For all asynchronous tasks, you can still decide to wait on their completion by calling the wait_for_tasks_completion() method.

get_fetcher_for(url: magpie.datamodel.Url) magpie.datamodel.DataFetcher | None[source]
identify_url(url: magpie.datamodel.Url)[source]

Try all the registered fetchers and see if they match the given URL. If they do, then add the extracted info to it.

identify(folder: magpie.datamodel.Folder)[source]

Take a folder as input and try to identify the types of URLs in all the Twigs in that folder (and subfolders).

fetch_url(url: magpie.datamodel.Url, callback=None)[source]

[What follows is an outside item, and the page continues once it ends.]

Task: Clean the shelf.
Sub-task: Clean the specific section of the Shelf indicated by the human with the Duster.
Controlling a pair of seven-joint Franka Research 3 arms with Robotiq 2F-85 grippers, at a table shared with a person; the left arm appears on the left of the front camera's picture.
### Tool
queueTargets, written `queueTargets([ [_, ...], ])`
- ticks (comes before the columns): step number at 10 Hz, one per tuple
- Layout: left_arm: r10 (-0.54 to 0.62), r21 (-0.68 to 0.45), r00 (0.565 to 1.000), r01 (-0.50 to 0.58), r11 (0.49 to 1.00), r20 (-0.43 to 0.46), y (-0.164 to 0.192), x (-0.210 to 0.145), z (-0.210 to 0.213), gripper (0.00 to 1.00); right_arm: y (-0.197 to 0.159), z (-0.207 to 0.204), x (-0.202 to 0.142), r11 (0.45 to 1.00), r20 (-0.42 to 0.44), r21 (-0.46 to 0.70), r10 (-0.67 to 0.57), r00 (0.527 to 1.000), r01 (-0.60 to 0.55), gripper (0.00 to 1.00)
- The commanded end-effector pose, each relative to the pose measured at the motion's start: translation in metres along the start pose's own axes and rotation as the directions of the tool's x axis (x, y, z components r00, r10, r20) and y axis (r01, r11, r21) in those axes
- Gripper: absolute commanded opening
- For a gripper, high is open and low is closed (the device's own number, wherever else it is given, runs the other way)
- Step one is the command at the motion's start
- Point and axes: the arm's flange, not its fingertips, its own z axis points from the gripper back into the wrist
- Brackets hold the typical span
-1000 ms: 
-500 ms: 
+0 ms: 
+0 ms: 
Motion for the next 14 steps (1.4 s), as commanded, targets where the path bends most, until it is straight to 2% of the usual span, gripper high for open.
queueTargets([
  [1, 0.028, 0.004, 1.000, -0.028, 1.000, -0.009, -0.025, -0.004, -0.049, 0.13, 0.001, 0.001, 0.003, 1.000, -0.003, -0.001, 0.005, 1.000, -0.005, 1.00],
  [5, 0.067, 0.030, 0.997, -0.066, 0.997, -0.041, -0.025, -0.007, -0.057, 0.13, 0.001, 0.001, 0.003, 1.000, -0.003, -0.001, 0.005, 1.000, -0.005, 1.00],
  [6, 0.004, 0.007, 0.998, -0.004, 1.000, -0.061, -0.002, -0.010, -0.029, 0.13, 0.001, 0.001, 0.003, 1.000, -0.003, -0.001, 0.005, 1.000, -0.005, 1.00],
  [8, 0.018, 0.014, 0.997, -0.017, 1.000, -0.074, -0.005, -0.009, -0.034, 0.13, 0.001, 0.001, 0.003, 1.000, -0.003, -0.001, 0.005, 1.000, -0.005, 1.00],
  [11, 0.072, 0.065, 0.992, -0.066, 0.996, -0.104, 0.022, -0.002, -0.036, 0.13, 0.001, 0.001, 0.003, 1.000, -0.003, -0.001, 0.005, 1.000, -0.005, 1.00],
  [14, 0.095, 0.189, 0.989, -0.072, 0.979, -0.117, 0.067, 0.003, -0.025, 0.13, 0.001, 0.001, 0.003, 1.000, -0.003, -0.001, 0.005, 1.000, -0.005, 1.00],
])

Try all the registered fetchers and see if they match the given URL. If they do, fetch additional info about the URL and add it to it.

fetch(folder: magpie.datamodel.Folder, callback=None)[source]

Take a folder as input and fetches the content of the URLs for all the Twigs in that folder (and subfolders).

If provided, the callback must have the following signature:

def callback(int, int, str) where the args are respectively: (completed, total, msg)

Note: this must be done after identify() has been called. Based on the identified URLs, the appropriate fetcher plugin will be used

apply_with_callback(method, callback, urls, msg)[source]
wait_for_tasks_completion(timeout=None)[source]
expand_data(folder: magpie.datamodel.Folder)[source]

Take a folder as input and passes it to all registered Fetchers so they can call their own DataFetcher.expand_data(folder) method on it.

This allows the fetchers to not only find more information for a single URL, but to manipulate the whole database in order to reorganize it in case they need to.

It is a good idea to call DataRetriever.identify(folder) and DataRetriever.fetch(folder) after this in order to get content for additional twigs that might have been created.

get_semantic_info(folder: magpie.datamodel.Folder, callback=None)[source]

Computes url embedding based on downloaded content for all urls in folder If provided, the callback must have the following signature:

def callback(int, int, str) where the args are respectively: (completed, total, msg)

Note: this must be done after fetch() has been called.

embed_url(url: magpie.datamodel.Url, callback=None)[source]

Computes url embedding based on downloaded content for given url in folder Launches celery task and get results in callback

embed_url_batch(urls: list[magpie.datamodel.Url], callback=None)[source]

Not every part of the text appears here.